> **TASK ITEM**: The lines below that include the word "large" are to be reported.

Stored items

- Opening Delimiter -

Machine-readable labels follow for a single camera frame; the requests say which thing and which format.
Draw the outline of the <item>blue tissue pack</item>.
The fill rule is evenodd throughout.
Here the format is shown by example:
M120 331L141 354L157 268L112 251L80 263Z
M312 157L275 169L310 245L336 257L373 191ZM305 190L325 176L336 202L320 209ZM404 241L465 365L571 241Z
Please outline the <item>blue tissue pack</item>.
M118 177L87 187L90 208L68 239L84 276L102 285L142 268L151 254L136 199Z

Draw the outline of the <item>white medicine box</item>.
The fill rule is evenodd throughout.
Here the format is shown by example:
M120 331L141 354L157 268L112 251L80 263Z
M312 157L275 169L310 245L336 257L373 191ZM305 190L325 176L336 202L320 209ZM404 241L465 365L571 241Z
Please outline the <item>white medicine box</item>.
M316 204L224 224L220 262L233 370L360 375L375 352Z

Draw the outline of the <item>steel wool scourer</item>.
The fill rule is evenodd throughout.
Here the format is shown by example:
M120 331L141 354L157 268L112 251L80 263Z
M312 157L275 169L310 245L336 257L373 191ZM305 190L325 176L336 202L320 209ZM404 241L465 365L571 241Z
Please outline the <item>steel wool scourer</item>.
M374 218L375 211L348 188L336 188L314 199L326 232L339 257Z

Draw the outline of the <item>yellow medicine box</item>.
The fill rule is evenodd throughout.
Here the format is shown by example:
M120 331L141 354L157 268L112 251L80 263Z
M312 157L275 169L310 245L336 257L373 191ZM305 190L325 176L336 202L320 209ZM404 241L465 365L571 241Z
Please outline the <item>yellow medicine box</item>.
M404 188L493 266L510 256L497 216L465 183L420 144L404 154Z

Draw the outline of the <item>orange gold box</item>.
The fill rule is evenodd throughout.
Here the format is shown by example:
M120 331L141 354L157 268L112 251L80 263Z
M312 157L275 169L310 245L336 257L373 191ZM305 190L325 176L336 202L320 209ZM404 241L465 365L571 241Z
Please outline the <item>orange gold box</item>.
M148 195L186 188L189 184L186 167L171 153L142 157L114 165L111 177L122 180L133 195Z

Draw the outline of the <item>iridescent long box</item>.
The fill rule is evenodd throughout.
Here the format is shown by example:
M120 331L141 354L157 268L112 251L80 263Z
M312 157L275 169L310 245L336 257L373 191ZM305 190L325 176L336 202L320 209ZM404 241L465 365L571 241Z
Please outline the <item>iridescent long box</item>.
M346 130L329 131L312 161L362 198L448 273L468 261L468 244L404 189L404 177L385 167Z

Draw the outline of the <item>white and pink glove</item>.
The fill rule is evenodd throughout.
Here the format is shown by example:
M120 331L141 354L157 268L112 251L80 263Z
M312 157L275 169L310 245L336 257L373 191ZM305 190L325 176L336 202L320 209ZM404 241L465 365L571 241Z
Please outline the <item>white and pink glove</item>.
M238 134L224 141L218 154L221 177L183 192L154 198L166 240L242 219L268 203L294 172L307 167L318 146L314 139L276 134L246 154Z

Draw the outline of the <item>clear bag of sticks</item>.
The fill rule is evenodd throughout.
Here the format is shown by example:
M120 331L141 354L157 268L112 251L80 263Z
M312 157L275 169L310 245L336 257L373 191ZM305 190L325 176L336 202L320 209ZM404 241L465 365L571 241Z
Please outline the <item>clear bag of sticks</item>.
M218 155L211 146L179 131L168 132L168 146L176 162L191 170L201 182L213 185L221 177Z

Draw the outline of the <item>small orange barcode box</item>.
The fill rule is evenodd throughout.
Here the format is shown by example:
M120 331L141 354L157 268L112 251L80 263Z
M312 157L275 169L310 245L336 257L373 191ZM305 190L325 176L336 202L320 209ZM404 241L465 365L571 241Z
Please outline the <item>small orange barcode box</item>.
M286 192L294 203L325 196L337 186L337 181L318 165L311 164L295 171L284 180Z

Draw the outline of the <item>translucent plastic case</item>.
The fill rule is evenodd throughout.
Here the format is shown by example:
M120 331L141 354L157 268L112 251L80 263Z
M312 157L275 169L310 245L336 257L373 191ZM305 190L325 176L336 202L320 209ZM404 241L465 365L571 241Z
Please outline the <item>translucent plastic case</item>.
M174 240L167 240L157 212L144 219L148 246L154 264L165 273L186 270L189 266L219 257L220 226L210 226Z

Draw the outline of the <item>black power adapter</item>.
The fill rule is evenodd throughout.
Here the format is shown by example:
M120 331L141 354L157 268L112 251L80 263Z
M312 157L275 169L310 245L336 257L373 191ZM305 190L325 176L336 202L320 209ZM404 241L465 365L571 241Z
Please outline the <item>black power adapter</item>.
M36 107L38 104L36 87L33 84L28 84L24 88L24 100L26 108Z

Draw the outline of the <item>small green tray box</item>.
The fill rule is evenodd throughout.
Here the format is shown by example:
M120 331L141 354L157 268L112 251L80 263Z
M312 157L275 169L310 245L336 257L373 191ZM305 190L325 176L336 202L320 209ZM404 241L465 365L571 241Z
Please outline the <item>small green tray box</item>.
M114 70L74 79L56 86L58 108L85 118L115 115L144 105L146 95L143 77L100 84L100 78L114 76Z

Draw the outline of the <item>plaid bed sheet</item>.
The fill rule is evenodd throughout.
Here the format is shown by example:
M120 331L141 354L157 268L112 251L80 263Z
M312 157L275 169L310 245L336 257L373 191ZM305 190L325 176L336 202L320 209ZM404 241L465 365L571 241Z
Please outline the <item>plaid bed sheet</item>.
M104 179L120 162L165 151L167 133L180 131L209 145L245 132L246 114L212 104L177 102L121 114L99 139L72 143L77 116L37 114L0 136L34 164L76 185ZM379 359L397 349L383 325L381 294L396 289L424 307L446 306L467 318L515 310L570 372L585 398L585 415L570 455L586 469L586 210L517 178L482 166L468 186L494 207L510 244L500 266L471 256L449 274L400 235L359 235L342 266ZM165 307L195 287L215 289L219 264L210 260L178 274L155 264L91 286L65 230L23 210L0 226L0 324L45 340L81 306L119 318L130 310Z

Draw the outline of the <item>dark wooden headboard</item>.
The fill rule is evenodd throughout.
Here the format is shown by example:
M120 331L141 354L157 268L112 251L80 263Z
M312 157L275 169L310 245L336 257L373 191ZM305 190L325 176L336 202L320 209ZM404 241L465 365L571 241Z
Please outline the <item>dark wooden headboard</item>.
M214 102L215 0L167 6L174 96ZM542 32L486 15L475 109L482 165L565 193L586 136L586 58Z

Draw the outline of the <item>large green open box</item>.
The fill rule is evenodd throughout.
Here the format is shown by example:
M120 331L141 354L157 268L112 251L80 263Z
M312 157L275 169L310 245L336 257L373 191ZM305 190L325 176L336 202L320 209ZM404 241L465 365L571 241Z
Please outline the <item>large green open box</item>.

- Closing Delimiter -

> **ANSWER SECTION**:
Draw the outline of the <item>large green open box</item>.
Please outline the <item>large green open box</item>.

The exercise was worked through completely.